Ip adresses are needed for security anslysis in case of attacks, for example.
the thing is not about doing what you propose but that however you‘re doing it, you have a lot of bureaucracy and legal insecurity right now.
The examples of wrongdoing you give should be leading to hard measures.
But those with good intentions shouldn’t have high bureaucracy costs.
To be clear: i don’t say these laws shouldn’t exist. They just should have been targeted at the actual wrongdoers and put smallest possible burden on all with no bad intentions.
there's only 4 billion possible IPs, you can reverse the entire search space in a few hours
the only way round this is to make the webserver spend a non-trivial amount of time running some derivation function on the IP for each and every request (remember you can't cache the result if the entire point is not to store the IP)
And all that stuff is super complex... for a number which is not person bound and personally identifying in the furst place. Only with a lot more effort. So my critique is, the lawmakers should have made actions to use ip‘s to identify persons illegal, but not storing ips themselves.
IP is person bound and personally identifying, in a lot of countries you can trace back an IP to a list of people and with an additional information like a last name or a timestamp you can fairly reliable identify a single person.

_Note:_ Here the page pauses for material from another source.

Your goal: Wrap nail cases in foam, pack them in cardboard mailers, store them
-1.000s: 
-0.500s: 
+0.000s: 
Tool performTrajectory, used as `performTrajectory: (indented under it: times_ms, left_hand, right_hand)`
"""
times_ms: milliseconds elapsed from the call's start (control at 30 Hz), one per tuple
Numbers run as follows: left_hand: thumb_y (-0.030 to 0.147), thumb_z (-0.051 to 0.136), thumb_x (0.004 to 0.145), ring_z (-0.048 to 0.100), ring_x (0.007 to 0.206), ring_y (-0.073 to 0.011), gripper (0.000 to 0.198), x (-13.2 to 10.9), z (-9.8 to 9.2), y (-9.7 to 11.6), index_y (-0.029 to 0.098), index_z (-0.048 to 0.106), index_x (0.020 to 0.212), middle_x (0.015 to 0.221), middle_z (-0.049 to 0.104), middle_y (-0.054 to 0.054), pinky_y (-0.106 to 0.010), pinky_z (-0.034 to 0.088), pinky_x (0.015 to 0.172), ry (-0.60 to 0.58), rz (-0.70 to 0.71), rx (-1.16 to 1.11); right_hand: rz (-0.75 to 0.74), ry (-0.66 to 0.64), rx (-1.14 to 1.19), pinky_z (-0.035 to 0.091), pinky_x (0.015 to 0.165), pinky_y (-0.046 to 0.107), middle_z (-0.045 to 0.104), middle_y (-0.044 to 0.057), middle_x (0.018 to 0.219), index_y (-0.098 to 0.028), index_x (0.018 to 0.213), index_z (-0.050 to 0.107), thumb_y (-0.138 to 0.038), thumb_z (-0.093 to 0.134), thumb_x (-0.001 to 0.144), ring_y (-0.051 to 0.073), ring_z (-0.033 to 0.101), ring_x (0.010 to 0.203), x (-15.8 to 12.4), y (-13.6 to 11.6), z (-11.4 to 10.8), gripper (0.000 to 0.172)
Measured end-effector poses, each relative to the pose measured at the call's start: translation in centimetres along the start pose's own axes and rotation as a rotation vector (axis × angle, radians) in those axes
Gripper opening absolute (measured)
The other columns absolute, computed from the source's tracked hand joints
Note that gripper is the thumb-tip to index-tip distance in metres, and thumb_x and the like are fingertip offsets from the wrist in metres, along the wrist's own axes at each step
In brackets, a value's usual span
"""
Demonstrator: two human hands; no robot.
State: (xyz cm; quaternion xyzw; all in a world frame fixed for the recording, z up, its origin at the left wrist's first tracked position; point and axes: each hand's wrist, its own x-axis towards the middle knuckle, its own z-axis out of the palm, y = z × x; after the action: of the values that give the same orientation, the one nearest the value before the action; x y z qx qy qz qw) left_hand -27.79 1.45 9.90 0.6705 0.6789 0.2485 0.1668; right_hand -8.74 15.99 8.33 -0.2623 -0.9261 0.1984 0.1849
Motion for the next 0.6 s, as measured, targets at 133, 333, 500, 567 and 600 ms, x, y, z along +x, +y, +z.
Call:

It’s probably also possible to identify people based on the combination of their car color, built timestamp, model and specifically ordered extras. Shall storing these, without a name, be made illegal then and forcing someone to save these in a database to hire a lawyer to ubderstand their legal position? Just because if the name is added to such a database of cars produced, it will be personal identifying?
Put another way:
If the goal is to prevent certain actions by making them illegal
and a given boundary can already ensure that, whats the point in widening that boundary even more?
>If the goal is to prevent certain actions by making them illegal and a given boundary can already ensure that, whats the point in widening that boundary even more?
Atleast in germany the boundary has not been widened and most corporations seemed to operate just fine.
> Just because if the name is added to such a database of cars produced, it will be personal identifying?
When you add data to your database you'll have to consider this, yes.
Privacy under the GDPR means that you evaluate whether or not it is necessary to store such data.
Why? Because the GDPR is not only about the present but also about potential problems. If your database gets breached and someone runs of with the data, the GDPR seeks to ensure that the data contained is the absolute minimum necessary and does not threaten the privacy of the users if possible.
Put another way:
Under GDPR you do not own data like car color, built, model, extras. People give you stewardship of the data and you are responsible for it. It is your task to protect it. Protecting people's data is easier when you don't have as much of it.
the thing is not about doing what you propose but that however you‘re doing it, you have a lot of bureaucracy and legal insecurity right now.
The examples of wrongdoing you give should be leading to hard measures. But those with good intentions shouldn’t have high bureaucracy costs.
To be clear: i don’t say these laws shouldn’t exist. They just should have been targeted at the actual wrongdoers and put smallest possible burden on all with no bad intentions.